Sunday: Del Mar ... semi-solo late morning semi-slop

Overcast, cool and seeming unpromising, the morning recommended leisure.  Nearing midday, I scanned the horizon at Del Mar and saw some visible lines coming in.  At the hotel, the equivalent of a block's walk from the "blackball" zone at 17th Street Del Mar, I tugged on the spring-weight "shortie," grabbed my fins, and walked down to the beach.  Alone, I swam out, in cool but comfortable water, past the waders and sponges playing in the shorebreak and out to the outside break.  Not a soul between the "surf/swim" markers a block north and a block south.  Today, they were working for me.

It was choppy, and frequently sloppy, but I was surprised to find some shoulder-high sets...some of them quite ride-able, coming in.  For an hour, it was nice just lazing outside, with the place to myself.

Eventually, I noticed a bald guy swimming out to join me, breaking my reverie.  He observed that I'd been getting a few "good ones," and we introduced ourselves.  I've known of Bob "Finman" Davis, through mutual friends, for long time, but we'd not met before.  We spent the next half-hour, sharing waves, swapping stories and getting acquainted.  Skinning it, he chilled after a bit; not long afterward, I headed in as well.

Even less than ideal waves are good for the soul.

Monday: Del Mar ... good news for good friends

I'd pre-arranged with Bret Belyea to meet at 17th Street at 7:00.  When I arrived, he was already in the water, with Bruce Robbins, and Chris Lafferty was just pulling into the metered lot.  It was clean and glassy, and some fun, little waves were in evidence.  Today, I elected to skin it again, though the others were in springs suits and even a couple of full suits. 

I had a most enjoyable 2-1/2 hours in the water with the Del Mar crew.  For most, it was just Bret, Chris, Bruce and myself, with another local joining us mid-way.  About 9:00, there was an apparent shift-change, as Bret, Chris and Bruce worked their way in and the 17th St surf club took their places.  "Finman" bridged the groups.

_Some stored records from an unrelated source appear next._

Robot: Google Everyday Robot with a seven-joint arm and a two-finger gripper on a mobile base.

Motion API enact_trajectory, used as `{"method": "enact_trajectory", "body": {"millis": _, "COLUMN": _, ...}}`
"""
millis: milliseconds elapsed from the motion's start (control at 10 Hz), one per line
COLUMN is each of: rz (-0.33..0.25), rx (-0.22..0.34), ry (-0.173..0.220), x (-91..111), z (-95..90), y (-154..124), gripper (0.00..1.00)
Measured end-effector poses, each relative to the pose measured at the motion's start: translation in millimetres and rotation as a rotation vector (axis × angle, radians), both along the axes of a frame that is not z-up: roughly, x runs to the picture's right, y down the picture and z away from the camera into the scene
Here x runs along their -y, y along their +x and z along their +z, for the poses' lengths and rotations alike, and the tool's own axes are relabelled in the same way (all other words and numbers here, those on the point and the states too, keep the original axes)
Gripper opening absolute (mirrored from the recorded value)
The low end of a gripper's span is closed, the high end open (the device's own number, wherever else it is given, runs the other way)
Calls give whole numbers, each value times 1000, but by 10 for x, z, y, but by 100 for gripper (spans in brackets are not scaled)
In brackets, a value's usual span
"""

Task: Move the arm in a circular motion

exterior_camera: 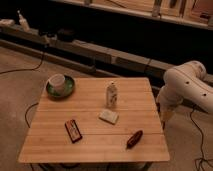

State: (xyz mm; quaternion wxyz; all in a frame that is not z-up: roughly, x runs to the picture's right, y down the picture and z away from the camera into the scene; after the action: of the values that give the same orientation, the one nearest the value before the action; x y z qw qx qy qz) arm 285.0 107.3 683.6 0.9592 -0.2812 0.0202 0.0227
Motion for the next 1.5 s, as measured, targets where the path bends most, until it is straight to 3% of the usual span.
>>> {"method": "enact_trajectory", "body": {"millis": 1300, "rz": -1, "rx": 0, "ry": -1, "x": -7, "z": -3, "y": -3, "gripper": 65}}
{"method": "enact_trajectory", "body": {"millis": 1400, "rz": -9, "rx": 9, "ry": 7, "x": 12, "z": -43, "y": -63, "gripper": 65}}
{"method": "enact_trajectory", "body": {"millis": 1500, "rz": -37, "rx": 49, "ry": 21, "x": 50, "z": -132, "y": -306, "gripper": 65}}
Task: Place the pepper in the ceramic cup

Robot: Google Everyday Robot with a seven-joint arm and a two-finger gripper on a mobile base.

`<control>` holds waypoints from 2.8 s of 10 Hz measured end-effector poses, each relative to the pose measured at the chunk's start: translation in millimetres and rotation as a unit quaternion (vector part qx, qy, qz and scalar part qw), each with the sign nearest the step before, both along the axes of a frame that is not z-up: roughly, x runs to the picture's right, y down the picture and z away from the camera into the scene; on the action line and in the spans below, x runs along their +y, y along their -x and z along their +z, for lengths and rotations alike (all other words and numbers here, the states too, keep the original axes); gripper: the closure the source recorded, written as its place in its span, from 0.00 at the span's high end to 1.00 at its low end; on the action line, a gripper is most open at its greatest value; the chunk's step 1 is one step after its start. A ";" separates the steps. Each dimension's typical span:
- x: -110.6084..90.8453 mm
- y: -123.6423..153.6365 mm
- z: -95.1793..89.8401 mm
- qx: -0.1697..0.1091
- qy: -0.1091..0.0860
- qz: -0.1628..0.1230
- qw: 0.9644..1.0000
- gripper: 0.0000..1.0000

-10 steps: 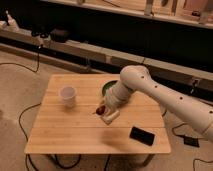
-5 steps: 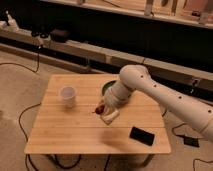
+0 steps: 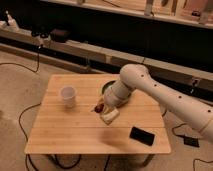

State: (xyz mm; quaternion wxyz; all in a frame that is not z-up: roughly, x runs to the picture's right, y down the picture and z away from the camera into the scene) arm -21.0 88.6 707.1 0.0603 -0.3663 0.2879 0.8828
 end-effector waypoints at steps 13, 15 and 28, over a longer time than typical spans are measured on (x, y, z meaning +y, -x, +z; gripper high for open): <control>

It was a fun & satisfying morning of surf, accented by the solid bonhomie and banter in the line up.  I always enjoy surfing with these guys.

A highlight, not surf-related, was to finally (!) meet Bret's 22-month-old daughter, Thalia, who was digging in the sand with her mother, Kasey; to see Kasey; find that Bret & Kasey are expecting a son in November!

A memorable morning, with OK surf, but great people.